Ночь Чигринский провел неспокойно – то ему снилось, что он убегает от кого-то, то сам он, напротив, гнался за кем-то, кто был убийцей (во сне композитор точно знал это) и упорно отворачивал свое лицо, чтобы Дмитрий Иванович его не признал. Все испортил зеленый рояль, который вылетел откуда-то и стал путаться под ногами. Но в конце концов все устроилось, потому что Чигринский сел на рояль, и они полетели следом за преступником. Как это часто бывает во сне, тот, за кем они гнались, куда-то бесследно исчез. Рояль загремел клавишами, поверхность его пошла волнами, и Дмитрий Иванович проснулся в холодном поту.
Особняк спал, и всюду царила густая, плотная, как вата, тишина. Чигринский повернулся на кровати, вздохнул, закрыл глаза – и тотчас вспомнил все, что случилось вчера. Но по прошествии времени он обрел способность относиться к происшедшему более взвешенно и потому сейчас не ощутил ни ужаса, ни укола тоски.
Итак, кто-то убил Оленьку, и убил, как сказала баронесса Корф, чтобы бросить тень на него, Чигринского. Может такое быть? Конечно, может, хоть на первый взгляд и кажется неправдоподобным.
Далее, сама баронесса Корф по какой-то причине решила принять в Чигринском участие и пообещала провести собственное расследование. Это, положим, было совершенно невероятно, потому что такие вещи не случаются даже в романах, но если хозяйка решила его выгородить, то что именно она могла предпринять?
Чигринский раздумывал над этим до того, что у него даже начал ныть висок, но в конце концов пришел к выводу, что хозяйка позовет на помощь неизвестного ему Александра Богдановича и передаст следствие в его руки, предварительно поставив условием, чтобы композитора не беспокоили. Дмитрий Иванович был слишком русским человеком, чтобы не знать, что законы Российской империи как бы действительны для всех, но в то же время для некоторых людей, стоящих высоко, они вовсе не обязательны. Коротко говоря, его самого вполне устроило бы, если бы закон закрыл глаза на его действия и оставил его в покое – тем более что сам он, как отлично известно читателю, никого не убивал.
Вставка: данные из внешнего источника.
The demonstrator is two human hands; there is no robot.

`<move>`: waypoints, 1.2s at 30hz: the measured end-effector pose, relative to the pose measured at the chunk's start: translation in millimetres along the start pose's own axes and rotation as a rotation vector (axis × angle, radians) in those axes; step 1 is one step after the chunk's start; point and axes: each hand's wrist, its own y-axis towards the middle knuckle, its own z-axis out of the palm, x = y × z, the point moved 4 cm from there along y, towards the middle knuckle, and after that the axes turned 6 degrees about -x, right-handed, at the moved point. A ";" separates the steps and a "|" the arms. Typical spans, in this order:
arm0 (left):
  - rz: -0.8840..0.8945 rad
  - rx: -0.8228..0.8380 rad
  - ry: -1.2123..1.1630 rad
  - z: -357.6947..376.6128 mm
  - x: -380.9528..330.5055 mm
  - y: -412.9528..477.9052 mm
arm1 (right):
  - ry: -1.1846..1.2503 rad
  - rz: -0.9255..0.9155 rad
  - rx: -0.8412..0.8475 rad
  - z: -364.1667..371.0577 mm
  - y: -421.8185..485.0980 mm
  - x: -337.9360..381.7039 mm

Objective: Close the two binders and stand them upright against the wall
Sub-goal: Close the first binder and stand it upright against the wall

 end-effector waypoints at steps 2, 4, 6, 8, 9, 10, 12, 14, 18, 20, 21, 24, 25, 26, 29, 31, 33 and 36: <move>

Однако Чигринский понимал, что заступничество баронессы Корф вряд ли окажется бескорыстным, что чем-нибудь за него придется платить, и неприязненно предвидел, что теперь ему придется до скончания своих дней по первому требованию хозяйки ездить на благотворительные концерты и играть для людей, которые в музыке смыслят не больше, чем сам он, допустим, в разведении репы.
«А впрочем, – невесело помыслил Дмитрий Иванович, – что мне остается, если я больше не смогу сочинять? Перейду уж тогда в исполнители, в самом деле…»
Но от этой мысли ему стало совсем нехорошо. Он заворочался в постели, то закрывая, то открывая глаза, и наконец решил подняться, не зная сам хорошенько, для чего.